高校生が仕事を多面的に捉える 企業の協力で疑似体験

 進路指導の一環で、来年度に進学や就職を控えている高校2年生に、さまざまな企業の仕事を体験してもらう取り組みがこのほど、千葉県船橋市にある通信制の中山学園高校(福井誠校長、生徒176人)で行われた。生徒らは不動産物件を紹介したり、電線の工事で安全に作業する道具を使ったりするなどして、さまざまな仕事を多面的に捉えていた。

電線工事の器具を操作する生徒

 同高ではこれまでも、さまざまな社会人が仕事について生徒に話をする「職業講話」などの進路に関するガイダンスの場を設けていたが、今年はより仕事の裏側まで知ってもらおうと、企業に依頼して体験型のプログラムにリニューアルした。この日は、高卒採用を行っている5つの企業の社員が来校し、各教室で実際の仕事の一部を疑似体験できるプログラムを用意した。
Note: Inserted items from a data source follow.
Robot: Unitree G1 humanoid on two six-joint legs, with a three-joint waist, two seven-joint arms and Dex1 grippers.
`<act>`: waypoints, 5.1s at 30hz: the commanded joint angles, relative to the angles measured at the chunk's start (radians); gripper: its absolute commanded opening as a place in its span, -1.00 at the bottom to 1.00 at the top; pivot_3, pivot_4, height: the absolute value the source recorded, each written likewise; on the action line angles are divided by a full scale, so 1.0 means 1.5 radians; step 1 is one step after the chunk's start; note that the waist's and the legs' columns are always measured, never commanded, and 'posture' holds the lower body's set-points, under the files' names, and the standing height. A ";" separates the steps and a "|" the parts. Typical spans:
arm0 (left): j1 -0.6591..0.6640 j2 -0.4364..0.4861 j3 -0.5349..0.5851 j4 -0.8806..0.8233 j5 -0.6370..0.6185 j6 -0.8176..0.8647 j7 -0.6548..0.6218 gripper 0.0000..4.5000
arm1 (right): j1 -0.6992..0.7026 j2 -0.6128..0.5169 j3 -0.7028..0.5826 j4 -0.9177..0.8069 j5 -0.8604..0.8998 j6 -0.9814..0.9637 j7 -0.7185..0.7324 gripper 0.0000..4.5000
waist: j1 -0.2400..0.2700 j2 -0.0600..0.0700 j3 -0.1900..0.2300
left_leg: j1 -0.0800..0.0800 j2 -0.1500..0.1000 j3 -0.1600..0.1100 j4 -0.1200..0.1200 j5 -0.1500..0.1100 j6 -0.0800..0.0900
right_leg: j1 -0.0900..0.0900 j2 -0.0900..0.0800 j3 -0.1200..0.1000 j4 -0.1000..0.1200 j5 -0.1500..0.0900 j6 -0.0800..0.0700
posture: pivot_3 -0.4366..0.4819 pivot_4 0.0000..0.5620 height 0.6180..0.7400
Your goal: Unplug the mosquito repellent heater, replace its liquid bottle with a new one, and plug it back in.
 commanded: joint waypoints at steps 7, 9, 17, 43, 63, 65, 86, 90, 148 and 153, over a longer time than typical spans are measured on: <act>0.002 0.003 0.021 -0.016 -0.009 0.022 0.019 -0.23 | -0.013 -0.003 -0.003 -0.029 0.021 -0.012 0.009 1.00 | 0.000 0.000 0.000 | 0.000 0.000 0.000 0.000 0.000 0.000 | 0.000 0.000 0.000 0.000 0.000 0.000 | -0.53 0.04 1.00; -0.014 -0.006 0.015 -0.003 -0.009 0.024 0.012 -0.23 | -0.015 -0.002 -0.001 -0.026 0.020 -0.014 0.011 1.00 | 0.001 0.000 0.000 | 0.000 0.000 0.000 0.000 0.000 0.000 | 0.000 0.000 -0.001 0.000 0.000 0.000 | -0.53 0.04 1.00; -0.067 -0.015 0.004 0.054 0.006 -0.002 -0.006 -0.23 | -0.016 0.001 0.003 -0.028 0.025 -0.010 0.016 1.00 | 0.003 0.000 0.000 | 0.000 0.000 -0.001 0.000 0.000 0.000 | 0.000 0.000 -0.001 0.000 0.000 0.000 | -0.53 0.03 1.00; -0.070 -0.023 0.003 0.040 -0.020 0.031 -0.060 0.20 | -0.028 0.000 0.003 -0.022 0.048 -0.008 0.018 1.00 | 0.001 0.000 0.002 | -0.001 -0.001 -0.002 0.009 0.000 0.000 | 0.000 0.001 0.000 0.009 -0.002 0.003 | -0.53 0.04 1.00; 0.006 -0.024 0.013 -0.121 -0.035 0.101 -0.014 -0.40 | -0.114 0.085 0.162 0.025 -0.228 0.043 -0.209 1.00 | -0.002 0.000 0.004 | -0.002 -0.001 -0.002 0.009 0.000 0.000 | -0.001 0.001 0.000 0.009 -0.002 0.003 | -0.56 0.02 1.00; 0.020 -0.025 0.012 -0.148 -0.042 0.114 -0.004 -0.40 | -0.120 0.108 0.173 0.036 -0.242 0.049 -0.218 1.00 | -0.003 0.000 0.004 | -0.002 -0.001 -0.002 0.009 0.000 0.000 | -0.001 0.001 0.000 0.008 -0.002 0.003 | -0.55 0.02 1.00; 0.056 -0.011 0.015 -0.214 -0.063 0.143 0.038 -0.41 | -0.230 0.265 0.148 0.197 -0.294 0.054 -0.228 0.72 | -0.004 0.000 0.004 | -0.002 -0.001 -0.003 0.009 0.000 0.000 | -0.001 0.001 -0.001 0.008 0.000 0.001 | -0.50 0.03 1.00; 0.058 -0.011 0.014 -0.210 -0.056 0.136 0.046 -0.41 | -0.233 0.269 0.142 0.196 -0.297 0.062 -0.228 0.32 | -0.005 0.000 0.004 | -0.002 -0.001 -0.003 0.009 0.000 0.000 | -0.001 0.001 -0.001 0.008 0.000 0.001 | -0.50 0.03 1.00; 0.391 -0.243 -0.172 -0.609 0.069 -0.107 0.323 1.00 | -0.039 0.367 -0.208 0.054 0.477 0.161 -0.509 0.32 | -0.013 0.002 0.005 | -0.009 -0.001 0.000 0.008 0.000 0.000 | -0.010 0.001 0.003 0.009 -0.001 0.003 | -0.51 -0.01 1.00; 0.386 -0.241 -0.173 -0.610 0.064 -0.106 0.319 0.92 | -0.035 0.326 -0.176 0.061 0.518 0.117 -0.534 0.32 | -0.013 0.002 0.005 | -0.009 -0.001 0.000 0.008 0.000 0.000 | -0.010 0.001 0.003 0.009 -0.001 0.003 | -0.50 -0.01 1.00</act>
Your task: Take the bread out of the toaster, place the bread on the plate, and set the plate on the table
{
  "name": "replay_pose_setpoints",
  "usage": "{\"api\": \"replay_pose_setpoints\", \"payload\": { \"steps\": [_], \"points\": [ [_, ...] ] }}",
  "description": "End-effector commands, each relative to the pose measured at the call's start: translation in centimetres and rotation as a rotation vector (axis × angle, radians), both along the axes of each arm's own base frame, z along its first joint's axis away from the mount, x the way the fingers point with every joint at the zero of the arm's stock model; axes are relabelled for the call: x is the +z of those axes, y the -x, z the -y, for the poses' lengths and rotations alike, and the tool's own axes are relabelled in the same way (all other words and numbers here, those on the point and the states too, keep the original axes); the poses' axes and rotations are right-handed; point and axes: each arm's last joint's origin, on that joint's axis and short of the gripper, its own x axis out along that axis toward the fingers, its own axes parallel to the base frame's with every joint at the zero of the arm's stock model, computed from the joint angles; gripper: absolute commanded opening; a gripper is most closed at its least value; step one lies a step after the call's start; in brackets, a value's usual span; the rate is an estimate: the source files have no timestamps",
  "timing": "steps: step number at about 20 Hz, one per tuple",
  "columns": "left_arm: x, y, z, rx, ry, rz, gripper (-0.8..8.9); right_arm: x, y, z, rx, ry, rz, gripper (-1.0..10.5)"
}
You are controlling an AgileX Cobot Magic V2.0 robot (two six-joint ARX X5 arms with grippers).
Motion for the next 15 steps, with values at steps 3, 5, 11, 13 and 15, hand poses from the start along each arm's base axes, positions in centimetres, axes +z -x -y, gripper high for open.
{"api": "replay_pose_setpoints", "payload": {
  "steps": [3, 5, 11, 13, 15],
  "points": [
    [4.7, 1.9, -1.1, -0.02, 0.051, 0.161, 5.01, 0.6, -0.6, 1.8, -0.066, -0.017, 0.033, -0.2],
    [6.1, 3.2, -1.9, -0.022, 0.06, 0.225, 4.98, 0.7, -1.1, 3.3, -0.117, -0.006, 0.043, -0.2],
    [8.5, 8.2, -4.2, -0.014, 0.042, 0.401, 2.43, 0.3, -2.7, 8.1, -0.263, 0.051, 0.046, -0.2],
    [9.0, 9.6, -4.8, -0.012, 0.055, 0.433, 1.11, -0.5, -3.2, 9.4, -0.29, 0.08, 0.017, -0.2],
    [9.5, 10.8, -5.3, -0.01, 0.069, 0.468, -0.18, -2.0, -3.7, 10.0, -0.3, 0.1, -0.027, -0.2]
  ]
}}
 その一つ、ケイアイスター不動産では、顧客のヒアリングシートを基に、どの物件を紹介するかを考える活動を取り入れた。生徒らは、ヒアリングシートの記述を分析し、候補の中からどの物件を勧めるべきかを検討し、その理由を話し合った。講師を務めた同社総務部人材開発課の大曽根哲(あきら)主任は「こうした体験型のプログラムは初めてだったが、高校生にも不動産とは何か、家を売るということについて知ってもらえればと思った。若いが可能性のある高卒の人材をしっかり育てていきたい」と話す。

 また、千葉県内で電力設備の工事などを手掛けている千葉パワーテクノでは、高電圧の電線に触れずに作業をする機械や、作業時に身に付ける安全装備品などを持参。実際にそれらを使ってみたり、身に付けてもらったりしながら、社会インフラとしての電気を支えると同時に、安全の重要性を生徒に伝えた。

 参加した生徒は「いろいろな仕事の話を聞けたり、体験したりすることができて楽しかった。卒業後は進学するつもりだが、その先の就職のことも視野に入れて考えたい」と進路についてイメージを持ち始めていた。

 同高で進路指導を担当する大畑直也教諭は「求人票を見て職場見学に行くよりも前の段階で、さまざまな仕事についてイメージを持ってもらおうと、今回から体験型のプログラムに変えてみた。例えば、携帯ショップの窓口には機種変更や契約でしか生徒は行かないが、実際には相談対応をする方が多いなど、生徒が最初にイメージしていた仕事はほんの一部で、実際にはもっとさまざまな仕事があることを知ることができたのではないか」と手応えを感じていた。